Repeat only the lines below from the one containing "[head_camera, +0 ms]" through the one containing "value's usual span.", inclusive, exactly as written.
─── THE DATA ───
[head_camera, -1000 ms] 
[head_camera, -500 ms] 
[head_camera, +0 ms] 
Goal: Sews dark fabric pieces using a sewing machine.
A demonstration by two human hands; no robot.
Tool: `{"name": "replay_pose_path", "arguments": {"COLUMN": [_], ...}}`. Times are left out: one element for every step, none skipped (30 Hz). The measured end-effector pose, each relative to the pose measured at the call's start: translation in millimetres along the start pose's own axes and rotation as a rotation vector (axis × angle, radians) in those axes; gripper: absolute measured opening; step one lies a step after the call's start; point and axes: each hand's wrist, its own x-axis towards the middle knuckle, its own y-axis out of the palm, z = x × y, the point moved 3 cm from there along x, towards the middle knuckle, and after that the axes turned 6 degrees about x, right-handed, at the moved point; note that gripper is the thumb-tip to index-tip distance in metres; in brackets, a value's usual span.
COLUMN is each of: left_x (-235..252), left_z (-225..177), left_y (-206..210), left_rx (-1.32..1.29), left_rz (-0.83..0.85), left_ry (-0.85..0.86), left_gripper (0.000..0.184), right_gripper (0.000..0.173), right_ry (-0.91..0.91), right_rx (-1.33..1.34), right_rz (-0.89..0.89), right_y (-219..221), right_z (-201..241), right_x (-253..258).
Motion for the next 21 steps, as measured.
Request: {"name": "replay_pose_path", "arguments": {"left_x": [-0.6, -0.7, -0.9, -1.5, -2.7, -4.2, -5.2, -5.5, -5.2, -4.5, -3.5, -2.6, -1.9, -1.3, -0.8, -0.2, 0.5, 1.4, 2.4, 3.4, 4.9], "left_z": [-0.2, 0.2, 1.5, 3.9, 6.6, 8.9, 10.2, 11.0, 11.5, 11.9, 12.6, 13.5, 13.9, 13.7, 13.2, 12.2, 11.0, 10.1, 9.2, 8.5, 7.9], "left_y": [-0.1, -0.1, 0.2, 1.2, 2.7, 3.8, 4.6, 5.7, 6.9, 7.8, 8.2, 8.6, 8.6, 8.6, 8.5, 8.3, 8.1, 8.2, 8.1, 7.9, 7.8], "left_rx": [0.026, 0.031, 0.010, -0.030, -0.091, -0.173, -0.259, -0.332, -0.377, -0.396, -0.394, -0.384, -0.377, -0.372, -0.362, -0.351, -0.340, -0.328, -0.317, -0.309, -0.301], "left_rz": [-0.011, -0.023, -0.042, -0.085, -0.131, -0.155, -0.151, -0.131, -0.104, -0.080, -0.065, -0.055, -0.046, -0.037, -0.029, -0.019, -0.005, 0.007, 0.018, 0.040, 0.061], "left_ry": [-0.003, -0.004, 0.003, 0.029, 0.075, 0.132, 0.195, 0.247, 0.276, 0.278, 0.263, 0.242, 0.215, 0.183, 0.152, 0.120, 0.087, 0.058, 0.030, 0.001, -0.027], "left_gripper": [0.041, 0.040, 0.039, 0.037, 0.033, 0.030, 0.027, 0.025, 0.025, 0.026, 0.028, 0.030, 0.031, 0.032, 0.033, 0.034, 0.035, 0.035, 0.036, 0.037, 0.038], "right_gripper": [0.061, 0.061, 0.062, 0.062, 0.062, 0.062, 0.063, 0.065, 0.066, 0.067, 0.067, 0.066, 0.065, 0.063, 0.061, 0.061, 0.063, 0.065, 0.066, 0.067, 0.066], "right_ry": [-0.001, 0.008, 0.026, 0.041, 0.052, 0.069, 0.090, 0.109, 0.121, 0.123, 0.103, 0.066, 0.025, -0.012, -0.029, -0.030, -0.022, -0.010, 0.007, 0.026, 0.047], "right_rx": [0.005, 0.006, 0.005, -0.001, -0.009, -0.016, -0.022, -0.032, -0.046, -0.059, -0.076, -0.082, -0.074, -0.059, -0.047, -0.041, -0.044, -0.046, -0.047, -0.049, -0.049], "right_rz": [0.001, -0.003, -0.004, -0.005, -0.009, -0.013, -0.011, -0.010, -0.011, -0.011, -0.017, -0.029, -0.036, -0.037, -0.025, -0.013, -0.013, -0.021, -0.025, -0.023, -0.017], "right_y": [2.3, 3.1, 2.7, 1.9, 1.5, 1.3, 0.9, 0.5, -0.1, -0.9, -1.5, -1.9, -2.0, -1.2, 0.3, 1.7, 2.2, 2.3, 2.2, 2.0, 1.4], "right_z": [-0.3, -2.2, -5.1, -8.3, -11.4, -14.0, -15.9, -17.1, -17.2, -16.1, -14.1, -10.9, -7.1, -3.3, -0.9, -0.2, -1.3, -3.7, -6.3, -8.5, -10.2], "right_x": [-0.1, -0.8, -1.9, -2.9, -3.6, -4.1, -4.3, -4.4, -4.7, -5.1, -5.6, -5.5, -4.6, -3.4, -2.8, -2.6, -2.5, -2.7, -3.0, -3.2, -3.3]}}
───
RESPONSE TO THE TASK:
[head_camera, +0 ms] 
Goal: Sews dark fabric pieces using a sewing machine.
A demonstration by two human hands; no robot.
Tool: `{"name": "replay_pose_path", "arguments": {"COLUMN": [_], ...}}`. Times are left out: one element for every step, none skipped (30 Hz). The measured end-effector pose, each relative to the pose measured at the call's start: translation in millimetres along the start pose's own axes and rotation as a rotation vector (axis × angle, radians) in those axes; gripper: absolute measured opening; step one lies a step after the call's start; point and axes: each hand's wrist, its own x-axis towards the middle knuckle, its own y-axis out of the palm, z = x × y, the point moved 3 cm from there along x, towards the middle knuckle, and after that the axes turned 6 degrees about x, right-handed, at the moved point; note that gripper is the thumb-tip to index-tip distance in metres; in brackets, a value's usual span.

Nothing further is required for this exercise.